**Task instructions:**
Pick out the lines in the listing below that contain the word "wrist" and copy them.
• • •
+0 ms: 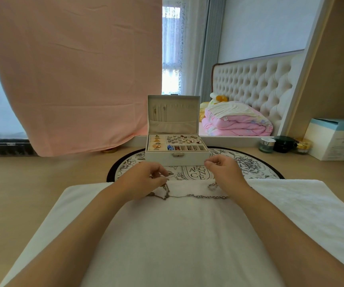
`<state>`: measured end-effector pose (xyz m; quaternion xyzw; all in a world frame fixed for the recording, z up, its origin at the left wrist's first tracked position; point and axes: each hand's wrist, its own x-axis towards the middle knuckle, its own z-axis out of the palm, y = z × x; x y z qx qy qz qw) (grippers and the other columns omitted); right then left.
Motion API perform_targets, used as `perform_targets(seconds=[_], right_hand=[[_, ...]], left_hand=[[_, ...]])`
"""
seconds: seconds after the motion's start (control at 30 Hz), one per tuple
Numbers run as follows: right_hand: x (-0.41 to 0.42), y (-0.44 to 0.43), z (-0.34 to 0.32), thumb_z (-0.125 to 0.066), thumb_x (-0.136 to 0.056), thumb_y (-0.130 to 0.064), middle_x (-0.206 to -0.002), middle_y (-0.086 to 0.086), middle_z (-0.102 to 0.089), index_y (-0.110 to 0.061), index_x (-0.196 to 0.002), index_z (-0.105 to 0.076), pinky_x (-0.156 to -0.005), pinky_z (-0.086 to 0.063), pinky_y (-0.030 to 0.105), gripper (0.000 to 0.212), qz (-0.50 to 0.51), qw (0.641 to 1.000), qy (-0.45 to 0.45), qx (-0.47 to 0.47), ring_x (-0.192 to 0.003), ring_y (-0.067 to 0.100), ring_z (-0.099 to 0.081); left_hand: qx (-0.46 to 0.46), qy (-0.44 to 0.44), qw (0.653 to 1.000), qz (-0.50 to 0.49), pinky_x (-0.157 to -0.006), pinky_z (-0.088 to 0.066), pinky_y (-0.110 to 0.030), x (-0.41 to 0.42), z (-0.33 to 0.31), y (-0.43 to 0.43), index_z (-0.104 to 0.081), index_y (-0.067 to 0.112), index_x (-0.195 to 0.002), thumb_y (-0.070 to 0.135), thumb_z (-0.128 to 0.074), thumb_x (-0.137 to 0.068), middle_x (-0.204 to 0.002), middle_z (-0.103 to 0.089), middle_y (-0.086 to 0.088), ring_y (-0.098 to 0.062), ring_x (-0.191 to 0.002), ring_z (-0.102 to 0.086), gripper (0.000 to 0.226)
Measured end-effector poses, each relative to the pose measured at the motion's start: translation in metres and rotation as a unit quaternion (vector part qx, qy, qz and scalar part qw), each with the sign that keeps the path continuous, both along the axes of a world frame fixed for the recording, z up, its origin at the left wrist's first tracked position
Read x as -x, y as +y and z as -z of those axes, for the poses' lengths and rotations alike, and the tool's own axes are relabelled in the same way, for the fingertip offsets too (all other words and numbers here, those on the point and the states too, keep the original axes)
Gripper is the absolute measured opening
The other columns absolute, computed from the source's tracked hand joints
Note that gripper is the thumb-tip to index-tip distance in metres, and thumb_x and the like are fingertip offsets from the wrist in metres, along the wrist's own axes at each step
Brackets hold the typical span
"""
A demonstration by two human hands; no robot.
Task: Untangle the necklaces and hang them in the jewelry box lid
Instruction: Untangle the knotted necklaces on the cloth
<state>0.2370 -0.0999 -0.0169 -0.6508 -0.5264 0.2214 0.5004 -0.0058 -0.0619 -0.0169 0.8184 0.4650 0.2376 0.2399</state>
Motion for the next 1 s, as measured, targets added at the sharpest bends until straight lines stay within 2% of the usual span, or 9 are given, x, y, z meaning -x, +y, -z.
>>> perform_targets(seconds=[0.17,0.3,0.37,0.47,0.6,0.7,0.83,0.93,1.0], right_hand=[[-0.012,0.000,0.000,-0.054,-0.087,-0.019,-0.082,-0.002,-0.068,-0.022,-0.081,-0.063,-0.070,-0.053,0.035,0.012,0.135,0.977,-0.154,0.064,-0.080,0.022,-0.063],[-0.001,-0.004,0.005,-0.065,-0.086,-0.028,-0.124,-0.001,-0.052,-0.037,-0.117,-0.065,-0.100,-0.043,0.039,0.032,0.079,0.921,-0.373,0.080,-0.117,0.021,-0.047],[0.014,-0.010,0.005,-0.069,-0.086,-0.029,-0.110,-0.007,-0.057,-0.035,-0.102,-0.070,-0.088,-0.045,0.031,0.017,-0.064,0.953,-0.297,0.011,-0.100,0.008,-0.053],[0.034,-0.018,0.007,-0.077,-0.081,-0.037,-0.086,-0.013,-0.065,-0.032,-0.078,-0.074,-0.069,-0.043,0.017,0.007,-0.221,0.932,-0.279,0.069,-0.072,-0.002,-0.056],[0.031,-0.013,0.006,-0.076,-0.087,-0.034,-0.087,-0.014,-0.065,-0.030,-0.083,-0.074,-0.065,-0.040,0.012,0.006,-0.219,0.921,-0.313,0.082,-0.075,-0.003,-0.056],[0.027,-0.012,0.009,-0.062,-0.097,-0.032,-0.091,-0.013,-0.061,-0.031,-0.088,-0.064,-0.067,-0.038,0.014,0.009,-0.221,0.920,-0.311,0.096,-0.081,0.001,-0.054],[0.024,-0.011,0.012,-0.048,-0.104,-0.027,-0.091,-0.009,-0.069,-0.029,-0.089,-0.058,-0.080,-0.049,0.025,0.018,-0.218,0.953,-0.188,0.095,-0.087,0.009,-0.063],[0.023,-0.012,0.012,-0.064,-0.096,-0.028,-0.088,-0.009,-0.071,-0.029,-0.093,-0.066,-0.080,-0.051,0.023,0.004,-0.223,0.954,-0.175,0.093,-0.083,0.006,-0.064],[0.026,-0.014,0.012,-0.077,-0.086,-0.031,-0.088,-0.012,-0.069,-0.030,-0.095,-0.074,-0.072,-0.047,0.015,0.009,-0.229,0.940,-0.235,0.093,-0.077,0.002,-0.060]], left_hand=[[0.013,0.047,0.999,0.002,-0.058,-0.041,-0.013,0.006,-0.003,0.000,-0.075,0.032,-0.099,0.024,-0.062,-0.097,-0.085,-0.074,0.015,0.006,-0.057,-0.056,0.015],[0.037,-0.073,0.996,0.031,-0.072,-0.047,-0.013,0.000,-0.004,-0.003,-0.076,0.027,-0.099,0.019,-0.064,-0.097,-0.087,-0.076,0.016,0.007,-0.076,-0.065,0.015],[0.048,-0.127,0.990,0.034,-0.058,-0.041,-0.009,-0.006,-0.003,-0.006,-0.076,0.024,-0.102,0.017,-0.063,-0.098,-0.089,-0.077,0.010,0.007,-0.059,-0.058,0.015],[0.048,-0.137,0.989,0.021,-0.058,-0.044,-0.014,-0.006,0.002,-0.005,-0.072,0.023,-0.106,0.019,-0.064,-0.097,-0.088,-0.077,0.007,0.004,-0.056,-0.056,0.013],[-0.014,0.049,0.999,0.007,-0.073,-0.047,-0.020,0.000,0.009,-0.002,-0.064,0.038,-0.102,0.031,-0.072,-0.090,-0.102,-0.065,0.017,-0.002,-0.085,-0.059,0.016],[-0.043,0.085,0.995,0.011,-0.086,-0.047,-0.026,-0.002,0.007,-0.004,-0.068,0.036,-0.089,0.043,-0.080,-0.079,-0.111,-0.055,0.018,-0.005,-0.101,-0.053,0.017],[-0.041,0.163,0.985,0.032,-0.093,-0.049,-0.031,0.000,0.003,-0.003,-0.078,0.035,-0.087,0.041,-0.080,-0.081,-0.114,-0.057,0.017,-0.007,-0.108,-0.054,0.009],[-0.049,0.149,0.987,0.045,-0.090,-0.050,-0.029,0.001,0.001,-0.003,-0.075,0.035,-0.088,0.032,-0.074,-0.087,-0.108,-0.060,0.015,-0.009,-0.101,-0.058,0.003],[-0.012,0.061,0.998,0.017,-0.086,-0.053,-0.032,0.002,-0.002,-0.004,-0.069,0.030,-0.085,0.025,-0.067,-0.091,-0.103,-0.064,0.006,-0.010,-0.094,-0.061,0.008]])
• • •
**Solved problem:**
`<state>`: measured end-effector pose (xyz m; quaternion xyzw; all in a world frame fixed for the recording, z up, its origin at the left wrist's first tracked position; point and axes: each hand's wrist, its own x-axis towards the middle knuckle, its own z-axis out of the palm, y = z × x; x y z qx qy qz qw) (grippers and the other columns omitted); right then left.
Measured end-effector poses, each relative to the pose measured at the motion's start: translation in metres and rotation as a unit quaternion (vector part qx, qy, qz and scalar part qw), each with the sign that keeps the path continuous, both along the axes of a world frame fixed for the recording, z up, its origin at the left wrist's first tracked position
Note that gripper is the thumb-tip to index-tip distance in metres, and thumb_x and the like are fingertip offsets from the wrist in metres, along the wrist's own axes at each step

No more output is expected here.